How to Deal with Honest Self-Deception
You know when you deceive others, but you deceive yourself with a clear conscience.
Self-deception feels like honesty.
You beat yourself up when you should encourage yourself. Or, you let yourself off too easily. Don’t feel bad. It’s natural.
Self-reflection requires honesty.
7 Signs of self-deception:
- You’re always wrong. Everyone else is smarter and more talented.
- You’re always right. You don’t intentionally choose wrong. Who does? Of course you’re right.
- You deserve better. Self-justification blocks useful self-reflection. Employees pilfer because the company or boss has done them wrong. They deserve it.
- Defensiveness. Strong reaction to small disagreements, correction, or resistance points to self-deception.
- Blame. It’s always their fault. Self-help doesn’t work if everyone else needs the help.
- Entitlement. You deserve special treatment because you’re the boss.
- Martyrdom. No one cares as much or works as hard as you.
Honest self-reflection:
- Would you like to be your friend? Every once in awhile, my wife treats me like I’m treating her. I don’t like it.
- Reflect on your behaviors with values in mind, not other people. Self-reflection, that’s mostly about others, is self-deception.
- What does your controlling attitude say about you?
- Consider the opportunities of your weaknesses.
- Ask others what behaviors hold you back. A person who never sabotages herself has arrived. Chances are you haven’t.
- Explore the possibility that you’re wrong, if you’re the person who always feels right.
- Explore the possibility that you’re right, if you’re the person who always feels wrong.
- Explore the possibility that you’re partially right and partially wrong.
- Listen to frustrations. What do recurring frustrations say about you?
- What did you do yesterday that moved you toward greater service and fulfillment?
- Why, at the end of the day, do you wonder what you did all day?
- How are you moving toward personal goals? Honest self-reflection requires goals.
How might leaders deal with self-deception?
How might leaders move toward honest self-reflection?
Love these tips! I try to do these myself, but it is always good to get a reminder. Thanks and Happy New Year!
Thanks Sue. Taking time to reflect is at the heart of growth. Congratulations and Happy New Year!
I like number 1, What I will write may be a little out of focus but this happened to me. I told my wife for one year I will kiss her at least once a day, for everyday I would forget, I kissed her 10 ten times. The next year I gave her a choice, kiss her twice a day or shake her hand every day. That was last year, she chose the two kisses, if I missed she got 20. I’m a public speaker and on occasions forgot to kiss my wife before we left for the event. I have stopped more than once speaking, explained to the people my promise and then kissed my wife, publicly. I didn’t miss often because 20 times in one day gives chapped lips. So this year I told her, I was not going to kiss her as before but I was going to let her kiss me. Sure enough, first thing that happened for the New Year, she kissed me. Number 1 works pretty good sometimes, if you use it right.

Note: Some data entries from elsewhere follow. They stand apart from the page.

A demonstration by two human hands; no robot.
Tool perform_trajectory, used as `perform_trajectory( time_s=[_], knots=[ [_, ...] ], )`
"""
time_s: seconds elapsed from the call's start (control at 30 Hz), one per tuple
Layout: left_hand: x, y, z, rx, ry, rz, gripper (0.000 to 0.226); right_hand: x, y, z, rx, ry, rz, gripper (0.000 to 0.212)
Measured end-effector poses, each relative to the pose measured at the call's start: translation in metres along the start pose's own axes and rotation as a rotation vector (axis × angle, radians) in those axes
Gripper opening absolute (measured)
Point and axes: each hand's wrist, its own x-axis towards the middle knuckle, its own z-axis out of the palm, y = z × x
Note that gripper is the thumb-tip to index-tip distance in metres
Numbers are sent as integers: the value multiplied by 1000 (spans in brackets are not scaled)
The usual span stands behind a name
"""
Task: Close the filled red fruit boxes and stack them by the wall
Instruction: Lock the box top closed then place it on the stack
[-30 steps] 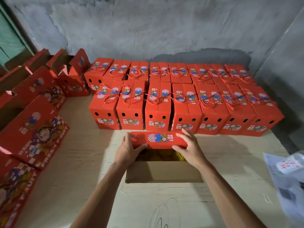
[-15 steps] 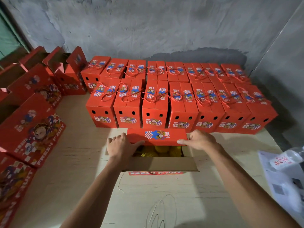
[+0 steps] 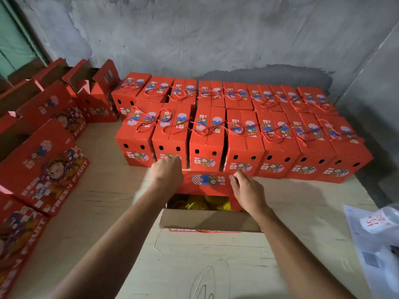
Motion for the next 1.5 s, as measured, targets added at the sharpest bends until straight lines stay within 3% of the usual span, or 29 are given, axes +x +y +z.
perform_trajectory(
  time_s=[0.17,0.3,0.4,0.47,0.73,0.8,0.9,0.97,1.03,1.13,1.27,1.33,1.4,1.5],
  knots=[
    [-11,-10,23,-700,76,31,33,-5,6,9,50,70,-25,18],
    [-47,-30,76,-946,171,144,3,-6,12,10,217,22,75,48],
    [-50,-37,99,-854,247,318,10,-9,15,9,265,-18,74,50],
    [-52,-36,108,-767,280,332,9,-15,19,5,298,-40,72,44],
    [-47,-64,107,-613,373,569,25,-59,33,-36,303,-75,-32,3],
    [-52,-80,104,-612,333,586,25,-68,43,-49,304,-189,-50,20],
    [-61,-109,100,-533,145,639,68,-84,51,-60,321,-377,-73,59],
    [-69,-121,101,-403,68,663,73,-93,48,-58,370,-401,-59,68],
    [-73,-120,101,-332,99,674,74,-94,43,-53,368,-317,-45,66],
    [-72,-98,91,-432,233,547,56,-82,31,-48,368,-130,94,54],
    [-55,-55,84,-667,250,129,59,-60,9,-22,337,58,221,56],
    [-48,-37,88,-579,262,-29,60,-52,2,-7,227,128,159,54],
    [-42,-20,97,-470,363,3,54,-46,-4,4,119,196,9,31],
    [-34,6,107,-419,444,266,21,-31,-10,12,59,215,-41,15]
  ],
)
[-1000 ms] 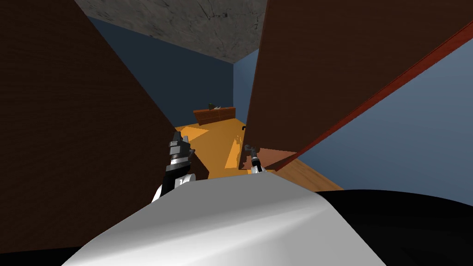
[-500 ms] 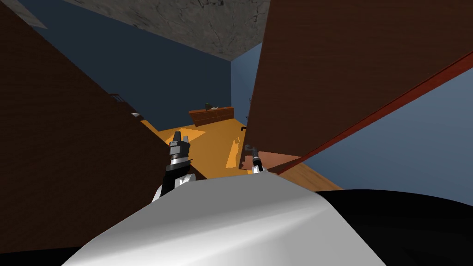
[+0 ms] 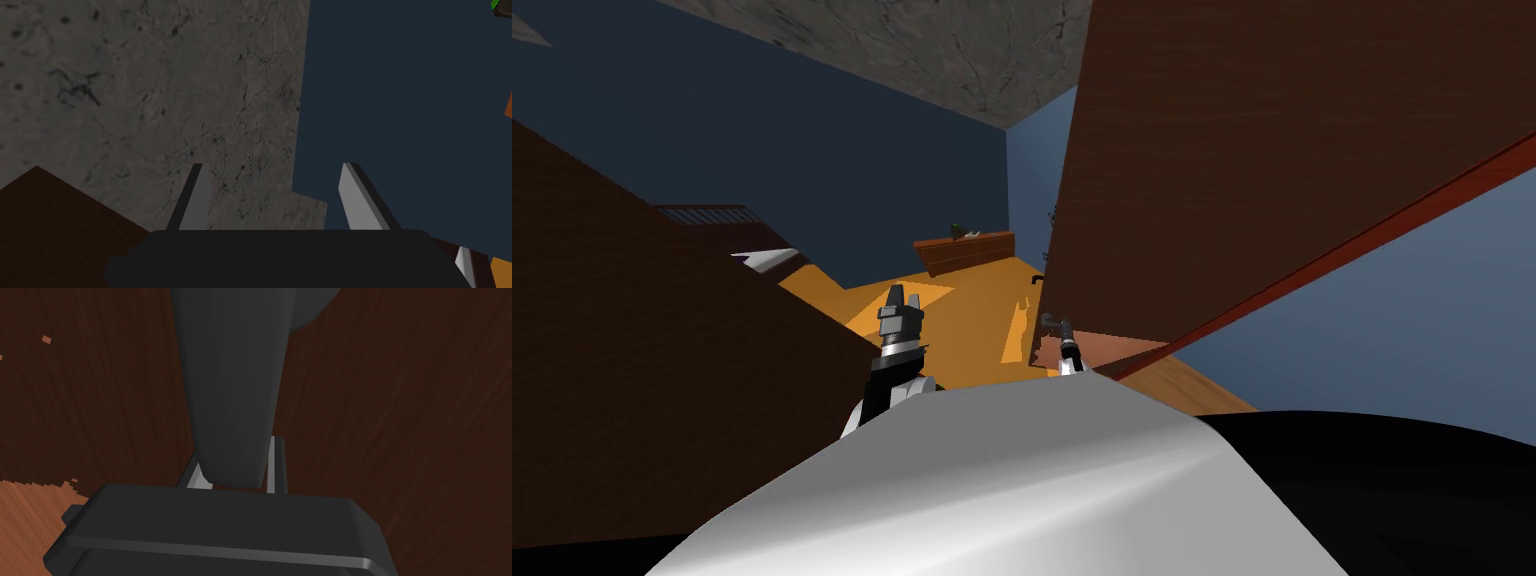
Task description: Push the door open
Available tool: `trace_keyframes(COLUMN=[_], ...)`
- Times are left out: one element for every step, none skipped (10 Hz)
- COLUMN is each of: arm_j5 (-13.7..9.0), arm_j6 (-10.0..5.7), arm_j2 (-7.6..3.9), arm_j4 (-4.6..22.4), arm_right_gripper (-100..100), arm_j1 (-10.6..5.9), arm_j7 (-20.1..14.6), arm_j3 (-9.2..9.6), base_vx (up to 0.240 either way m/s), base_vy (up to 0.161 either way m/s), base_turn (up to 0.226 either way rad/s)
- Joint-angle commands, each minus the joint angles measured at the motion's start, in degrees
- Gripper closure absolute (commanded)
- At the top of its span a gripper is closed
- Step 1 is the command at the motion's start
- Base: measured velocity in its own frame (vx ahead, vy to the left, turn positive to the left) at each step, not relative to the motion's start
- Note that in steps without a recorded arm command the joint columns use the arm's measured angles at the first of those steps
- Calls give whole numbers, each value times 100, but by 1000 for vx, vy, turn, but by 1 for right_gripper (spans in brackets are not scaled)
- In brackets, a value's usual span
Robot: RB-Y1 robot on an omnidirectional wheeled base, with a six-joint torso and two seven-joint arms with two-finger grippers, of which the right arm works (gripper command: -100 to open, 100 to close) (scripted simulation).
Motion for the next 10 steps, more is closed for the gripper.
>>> trace_keyframes(arm_j5=[-89,-89,-140,-174,-207,-240,-287,-315,-343,-368], arm_j6=[-116,-116,-121,-125,-128,-131,-136,-139,-142,-144], arm_j2=[-44,-44,-5,26,64,105,176,229,283,340], arm_j4=[20,20,9,2,-5,-12,-22,-28,-34,-39], arm_right_gripper=[100,100,100,100,100,100,100,100,100,100], arm_j1=[-69,-69,-73,-75,-78,-81,-84,-86,-89,-91], arm_j7=[138,138,228,288,346,403,485,535,585,627], arm_j3=[-171,-171,-264,-325,-385,-443,-528,-579,-630,-674], base_vx=[209,152,159,191,225,202,230,226,214,210], base_vy=[8,22,61,51,38,38,56,54,36,45], base_turn=[-73,-23,-76,-138,-118,-84,-108,-116,-84,-89])
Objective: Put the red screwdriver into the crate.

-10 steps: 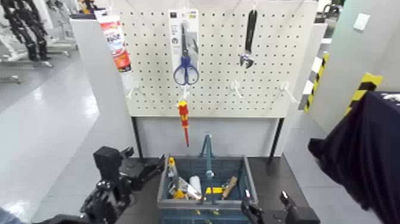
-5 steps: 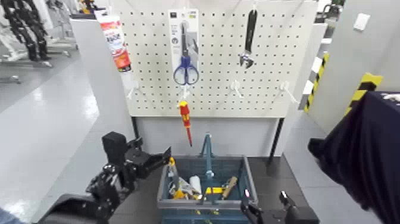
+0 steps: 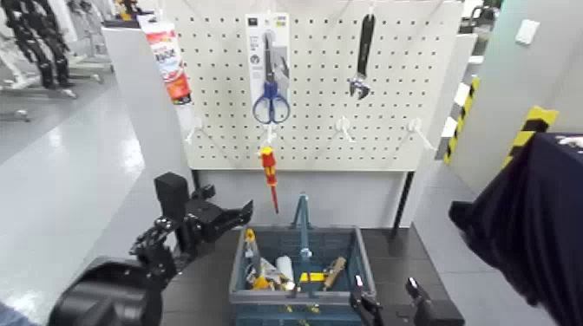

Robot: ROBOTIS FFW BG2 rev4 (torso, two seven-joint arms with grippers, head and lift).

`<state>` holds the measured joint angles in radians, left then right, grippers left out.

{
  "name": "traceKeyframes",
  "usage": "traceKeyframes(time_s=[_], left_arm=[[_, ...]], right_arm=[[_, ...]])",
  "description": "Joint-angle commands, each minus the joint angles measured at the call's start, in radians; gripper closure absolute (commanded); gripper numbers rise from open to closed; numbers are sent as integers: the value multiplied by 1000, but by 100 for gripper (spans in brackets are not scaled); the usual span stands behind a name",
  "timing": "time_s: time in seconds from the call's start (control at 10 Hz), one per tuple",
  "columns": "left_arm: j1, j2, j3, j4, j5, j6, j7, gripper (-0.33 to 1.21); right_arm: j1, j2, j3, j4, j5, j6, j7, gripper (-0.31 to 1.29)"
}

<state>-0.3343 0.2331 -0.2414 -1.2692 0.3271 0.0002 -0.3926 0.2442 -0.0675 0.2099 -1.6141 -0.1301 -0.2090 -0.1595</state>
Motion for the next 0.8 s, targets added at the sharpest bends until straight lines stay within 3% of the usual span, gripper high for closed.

Thanks Ron. Love your story! Happy New Year
This is perhaps one of the greatest challenges for all of us in positions of leadership. There is an expectation, right or wrong, that we know what is right and do what is right. This is more our issue than those that follow us. The ability to be truly objective about our performance, our thoughts, our motives, requires a great deal of self-awareness. It is a hard, but very necessary ability for a leader to go far.
Thanks for another great post!
Thanks Jay. To make matters even more challenging, it’s very rare for leaders to have people around them who are willing to speak openly and honestly.
Happy New Year
One of the best leadership books I ever read was Leadership and Self-Deception. I make my entire leadership team read it too.
Thanks Marc. Sounds like a book I should put on my list.
Great question in honest reflection – “What did you do yesterday [today / last week] that moved you toward greater service and fulfillment?” I ask myself, clients this type of question often … if it becomes a habit to ask this honestly and talk it out / journal it then I find myself preparing for it in advance – it becomes a way of life – with that said it doesn’t keep me out of the first bucket – specifically Martyrdom 🙁 — the upside I still have one thing for 2015 🙂 well maybe more than one …..
I call those Mind Monsters. I had to deal with self-hatred, and along with depression, it didn’t lead me to the proper direction. I love that photo, my world in my head was upside down.
Always a great read always something to think and more importantly do something about – Happy New Year
Good points to go through! One additional aspect could be the challenge of looking at things from the perspective of the people around you. Attunement I believe it’s the word? How can one enhance awareness in that aspect of responsiveness?
Thank you for these thoughts. They are the kind of thing that would be good for me to work through a couple of times of year. Happy New Year.
Leaders need to be honest and truthful with themselves and their workers. If you chose deception as a tool shame on you. “What a wicked web we weave when we have chosen to deceive”!
This book https://arbinger.com/product/the-choice/
Helps to reveal the resistant vs responsive way… For many leaders this is an easier more thought provoking read than the parable of leadership and self deception…
Great vulnerable insights Dan, really enjoy your reality checks and challenges.